Blog

  • Tony Hillerman: the Rakish Interview

    New Mexican mystery novelist Tony Hillerman has been the unofficial cultural ambassador of the Navajo Nation for more than 30 years. His Indian detectives, Joe Leaphorn and Jim Chee, have introduced thousands of white readers to the rich culture of the tribes of the American Southwest in bestsellers like A Thief of Time and Skinwalkers. Hillerman turns 78 this month, just in time for the release of his 16th Leaphorn & Chee novel, The Sinister Pig, which revolves around an evil billionaire, a murdered CIA agent and the oil pipelines on the U.S.-Mexico border. He’s hard at work on the 17th, with no plans to retire anytime soon.

    THE RAKE: So, just what the heck is a sinister pig?

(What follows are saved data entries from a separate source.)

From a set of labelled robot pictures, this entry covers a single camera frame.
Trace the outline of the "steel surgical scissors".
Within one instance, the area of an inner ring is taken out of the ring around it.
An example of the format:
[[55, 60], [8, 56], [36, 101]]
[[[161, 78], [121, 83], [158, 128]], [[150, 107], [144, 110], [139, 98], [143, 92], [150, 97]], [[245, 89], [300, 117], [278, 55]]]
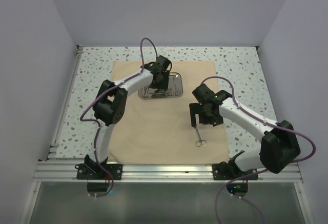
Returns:
[[199, 133], [199, 130], [198, 130], [197, 127], [195, 127], [195, 131], [196, 131], [197, 138], [198, 138], [198, 140], [196, 141], [195, 145], [197, 147], [206, 146], [207, 145], [207, 141], [201, 138], [200, 133]]

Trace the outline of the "beige cloth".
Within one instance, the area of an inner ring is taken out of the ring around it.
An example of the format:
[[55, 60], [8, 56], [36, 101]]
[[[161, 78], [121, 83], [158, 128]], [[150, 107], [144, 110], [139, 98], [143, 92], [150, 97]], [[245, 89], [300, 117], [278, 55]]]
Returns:
[[183, 95], [141, 99], [137, 92], [131, 94], [109, 142], [109, 161], [148, 165], [203, 165], [228, 161], [224, 125], [198, 125], [207, 145], [197, 147], [197, 134], [190, 122], [189, 104], [196, 102], [192, 91], [205, 78], [216, 74], [214, 63], [174, 62], [172, 70], [182, 77]]

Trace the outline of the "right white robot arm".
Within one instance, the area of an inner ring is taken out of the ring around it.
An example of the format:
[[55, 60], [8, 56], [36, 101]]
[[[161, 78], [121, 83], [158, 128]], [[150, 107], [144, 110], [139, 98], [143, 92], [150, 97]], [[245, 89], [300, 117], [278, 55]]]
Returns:
[[240, 104], [234, 103], [232, 94], [225, 90], [214, 93], [206, 84], [198, 86], [192, 94], [197, 100], [189, 105], [193, 128], [197, 124], [219, 126], [226, 118], [260, 142], [259, 149], [240, 151], [228, 162], [213, 164], [213, 172], [223, 179], [240, 179], [246, 173], [251, 174], [260, 168], [278, 174], [300, 154], [300, 146], [290, 122], [283, 120], [278, 123], [266, 118], [257, 121], [255, 112], [250, 109], [243, 112]]

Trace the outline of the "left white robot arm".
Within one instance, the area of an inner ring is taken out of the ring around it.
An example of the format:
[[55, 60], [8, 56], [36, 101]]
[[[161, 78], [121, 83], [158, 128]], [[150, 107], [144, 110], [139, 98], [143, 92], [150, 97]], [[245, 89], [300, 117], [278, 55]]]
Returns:
[[122, 119], [128, 97], [144, 87], [166, 90], [172, 62], [164, 56], [143, 64], [132, 75], [117, 81], [105, 80], [100, 86], [95, 101], [91, 104], [94, 118], [87, 119], [98, 124], [93, 142], [93, 151], [85, 157], [84, 164], [95, 179], [106, 175], [109, 142], [115, 125]]

    HILLERMAN: You’re giving away my plot. (laughs) In the world of pipelines a pig is a device that is used to clean out pipelines. They’re hollow, and they used to look like a torpedo and they covered them with pigskin, with the bristles out, in the old days. Now they’re very modern and they have computer chips in them and they do all sorts of things. But one thing they could do is smuggle cocaine or diamonds or money you want laundered or whatever, across state lines or national lines. Another sinister pig is the boss pig in a sty full of pigs who doesn’t want any other pig to share in the food. … You’re always looking for a title, and the book kind of reflects my attitude. I think it was Enron and all these major, important companies going bankrupt and screwing their employees out of their retirement and their perks and everything while the CEOs sail off to their summer homes in the Antibes or whatever. That inspired me to get rough on ’em. Apparently nobody else is.

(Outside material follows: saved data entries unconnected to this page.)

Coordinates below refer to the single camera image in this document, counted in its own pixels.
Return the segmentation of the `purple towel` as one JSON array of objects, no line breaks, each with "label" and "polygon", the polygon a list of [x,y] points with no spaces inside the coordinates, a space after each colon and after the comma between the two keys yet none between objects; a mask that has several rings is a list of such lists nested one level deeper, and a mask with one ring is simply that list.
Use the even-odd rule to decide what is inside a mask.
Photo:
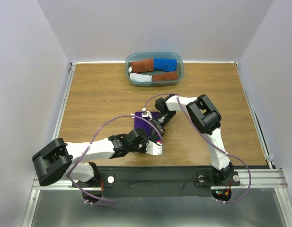
[{"label": "purple towel", "polygon": [[[157,111],[151,111],[151,114],[152,114],[153,118],[157,118],[159,116],[159,112],[157,112]],[[139,118],[134,119],[133,128],[134,129],[142,128],[146,131],[148,136],[151,135],[152,127],[148,123],[146,123],[145,121],[143,121]]]}]

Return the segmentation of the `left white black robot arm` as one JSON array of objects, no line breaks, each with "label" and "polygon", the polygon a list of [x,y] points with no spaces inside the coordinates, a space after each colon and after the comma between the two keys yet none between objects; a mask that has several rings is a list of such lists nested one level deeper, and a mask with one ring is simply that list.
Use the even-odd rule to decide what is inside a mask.
[{"label": "left white black robot arm", "polygon": [[134,152],[158,156],[162,154],[162,143],[149,140],[142,128],[92,143],[66,143],[57,138],[37,152],[32,162],[40,186],[54,184],[66,175],[95,186],[99,183],[100,173],[94,160],[120,158]]}]

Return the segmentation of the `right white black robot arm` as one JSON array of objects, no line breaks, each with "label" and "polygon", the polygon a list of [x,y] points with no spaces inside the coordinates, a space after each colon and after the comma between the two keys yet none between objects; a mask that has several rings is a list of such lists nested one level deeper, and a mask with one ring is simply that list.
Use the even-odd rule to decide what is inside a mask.
[{"label": "right white black robot arm", "polygon": [[211,156],[212,170],[199,175],[198,182],[201,184],[209,183],[211,186],[221,185],[230,180],[234,172],[233,164],[228,158],[228,153],[221,137],[221,114],[211,102],[207,95],[198,97],[182,97],[169,94],[165,98],[155,101],[155,108],[159,115],[153,115],[143,108],[142,113],[147,114],[149,122],[156,126],[159,133],[151,131],[151,138],[157,140],[159,135],[165,132],[165,125],[181,111],[199,135],[207,142]]}]

    THE RAKE: How did you become a writer?

    HILLERMAN: I was raised daydreaming, and my mother always said she wanted to be a poet but didn’t spell well. I don’t spell very well either.

    THE RAKE: Do you think of yourself more as a mystery writer, or a writer about Indian culture?

    HILLERMAN: I just consider myself a writer. You know how the youngest son—the big brother does the fixing and important stuff, and you go get the hammer and the screwdriver and all that. I grew up in a family that had an older brother and a younger brother, and so you go out into the world and there’s not many things you’re very good at except running after the hammer. I found out very early on that the only thing I could be happy doing was writing. So I just think of myself as a writer. But the problem is if you don’t develop other hobbies you can’t quit.

    THE RAKE: You’ve had other careers before becoming a novelist, though.

    HILLERMAN: No, I started out as a police reporter in a little town in Texas. Then I worked on four major newspapers in various roles. In the interim I worked for United Press. So I spent about 20 years as a—is the term ink-stained wretch still used? It applies to guys that want to do something interesting and aren’t all that tied into making a lot of money. Which we sure as hell didn’t. I don’t think pay scales have increased too much since then, but you really had to sort of take a vow of poverty to be a journalist in the old days.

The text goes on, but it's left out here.